* Directions
Reproduce the listing exactly, please, with every line intact.

* Dataset content

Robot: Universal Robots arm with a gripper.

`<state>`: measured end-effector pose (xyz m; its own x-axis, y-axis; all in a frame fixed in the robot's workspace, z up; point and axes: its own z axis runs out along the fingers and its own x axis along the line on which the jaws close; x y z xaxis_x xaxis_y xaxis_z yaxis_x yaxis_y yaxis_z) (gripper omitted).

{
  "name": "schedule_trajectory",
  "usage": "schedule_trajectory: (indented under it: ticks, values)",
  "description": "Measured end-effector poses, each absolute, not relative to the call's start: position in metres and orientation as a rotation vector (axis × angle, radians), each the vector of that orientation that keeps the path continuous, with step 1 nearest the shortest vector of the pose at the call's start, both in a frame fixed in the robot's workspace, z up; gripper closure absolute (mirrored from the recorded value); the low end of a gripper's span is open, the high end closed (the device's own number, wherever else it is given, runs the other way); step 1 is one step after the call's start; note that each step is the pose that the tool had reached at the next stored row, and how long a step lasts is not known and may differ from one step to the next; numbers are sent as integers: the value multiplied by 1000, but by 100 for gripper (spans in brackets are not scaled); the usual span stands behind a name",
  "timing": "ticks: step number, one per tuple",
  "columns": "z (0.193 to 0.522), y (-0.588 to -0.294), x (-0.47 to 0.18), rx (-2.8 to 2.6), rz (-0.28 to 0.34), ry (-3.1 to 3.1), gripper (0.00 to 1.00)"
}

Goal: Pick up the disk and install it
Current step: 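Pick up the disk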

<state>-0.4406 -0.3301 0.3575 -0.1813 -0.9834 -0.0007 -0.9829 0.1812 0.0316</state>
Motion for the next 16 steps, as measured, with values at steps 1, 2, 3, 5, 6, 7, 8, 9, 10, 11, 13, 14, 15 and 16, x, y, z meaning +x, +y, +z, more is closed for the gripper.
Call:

* Task solution
Robot: Universal Robots arm with a gripper.

`<state>`: measured end-effector pose (xyz m; its own x-axis, y-axis; all in a frame fixed in the robot's workspace, z up; point and axes: its own z axis runs out along the fingers and its own x axis along the line on which the jaws close; x y z xaxis_x xaxis_y xaxis_z yaxis_x yaxis_y yaxis_z) (gripper omitted).

{
  "name": "schedule_trajectory",
  "usage": "schedule_trajectory: (indented under it: ticks, values)",
  "description": "Measured end-effector poses, each absolute, not relative to the call's start: position in metres and orientation as a rotation vector (axis × angle, radians), each the vector of that orientation that keeps the path continuous, with step 1 nearest the shortest vector of the pose at the call's start, both in a frame fixed in the robot's workspace, z up; gripper closure absolute (mirrored from the recorded value); the low end of a gripper's span is open, the high end closed (the device's own number, wherever else it is given, runs the other way); step 1 is one step after the call's start; note that each step is the pose that the tool had reached at the next stored row, and how long a step lasts is not known and may differ from one step to the next; numbers are sent as integers: the value multiplied by 1000, but by 100 for gripper (spans in brackets are not scaled); the usual span stands behind a name",
  "timing": "ticks: step number, one per tuple",
  "columns": "z (0.193 to 0.522), y (-0.588 to -0.294), x (-0.47 to 0.18), rx (-2.8 to 2.6), rz (-0.28 to 0.34), ry (-3.1 to 3.1), gripper (0.00 to 1.00)"
}

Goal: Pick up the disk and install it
Current step: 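Pick up the disk
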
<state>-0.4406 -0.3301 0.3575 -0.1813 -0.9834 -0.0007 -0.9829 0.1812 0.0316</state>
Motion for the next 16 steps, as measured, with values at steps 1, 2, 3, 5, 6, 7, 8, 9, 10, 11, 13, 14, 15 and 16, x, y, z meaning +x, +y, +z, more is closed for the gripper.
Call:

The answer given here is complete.